Ulbricht's crimes which included two incidents of paying for murders that never actually happened, though he intended them to happen, and creating and protecting the identities of criminals including illegal arms dealers and child pornographers, are glossed over in favor of portraying Ulbricht as a put upon genius punished by an uncaring system eager to destroy an economic market that it could not exert control over. I won't argue that the government isn't a greedy monster looking to crush the little guy in favor of rich fat cats but Ross Ulbricht is the wrong martyr for this crusade.
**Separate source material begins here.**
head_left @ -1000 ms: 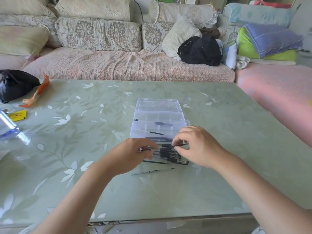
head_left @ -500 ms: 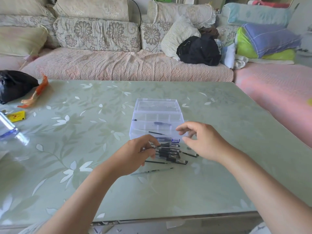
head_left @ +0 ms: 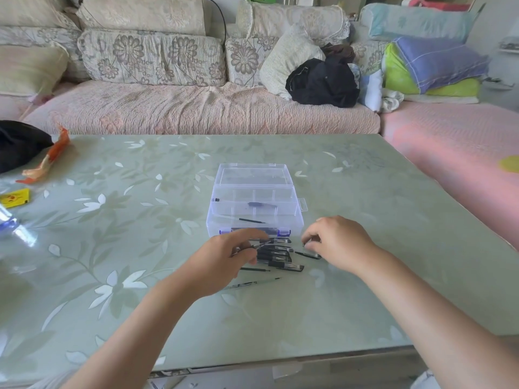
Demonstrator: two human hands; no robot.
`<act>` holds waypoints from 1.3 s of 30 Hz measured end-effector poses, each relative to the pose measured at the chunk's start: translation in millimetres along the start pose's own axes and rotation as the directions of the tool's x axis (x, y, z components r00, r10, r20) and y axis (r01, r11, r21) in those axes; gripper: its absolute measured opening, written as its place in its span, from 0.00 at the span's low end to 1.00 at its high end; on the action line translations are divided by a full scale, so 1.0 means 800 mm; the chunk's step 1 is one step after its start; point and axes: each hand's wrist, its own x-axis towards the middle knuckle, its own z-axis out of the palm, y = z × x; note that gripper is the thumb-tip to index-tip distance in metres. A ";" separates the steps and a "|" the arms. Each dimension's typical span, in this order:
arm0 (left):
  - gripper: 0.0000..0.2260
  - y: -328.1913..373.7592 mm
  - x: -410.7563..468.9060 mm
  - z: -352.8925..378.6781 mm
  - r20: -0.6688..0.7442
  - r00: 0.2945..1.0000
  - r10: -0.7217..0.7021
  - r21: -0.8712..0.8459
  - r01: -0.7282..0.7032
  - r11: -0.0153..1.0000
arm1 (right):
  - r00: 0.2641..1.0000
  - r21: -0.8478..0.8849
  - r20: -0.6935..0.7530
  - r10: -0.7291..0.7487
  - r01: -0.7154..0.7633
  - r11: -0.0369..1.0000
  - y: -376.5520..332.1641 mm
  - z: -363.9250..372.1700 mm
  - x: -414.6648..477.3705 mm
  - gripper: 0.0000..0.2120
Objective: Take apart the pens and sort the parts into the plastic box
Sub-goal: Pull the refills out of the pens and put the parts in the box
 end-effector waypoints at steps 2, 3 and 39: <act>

That said, allow me to give credit to Nick Robinson whose performance doesn't venerate Ulbricht. Robinson's vibe is to capture Ulbricht's self defeating obsessiveness. He's not smiling or charismatic, he was a man who lived like a king in the online world, flaunting wealth and influence beyond his IRL identity. As played by Robinson, Ulbricht isn't having fun, he's dour, glowering, mopey and obsessed. Credit Tiller Russell for allowing Robinson to play the character this way but again, I can't escape that Robinson's performance isn't framed as sympathetic by the sheer presentation of how sad he is even as he rakes in millions off of the suffering of others.
Silk Road is premiering simultaneously in theaters and on Apple TV on February 19th.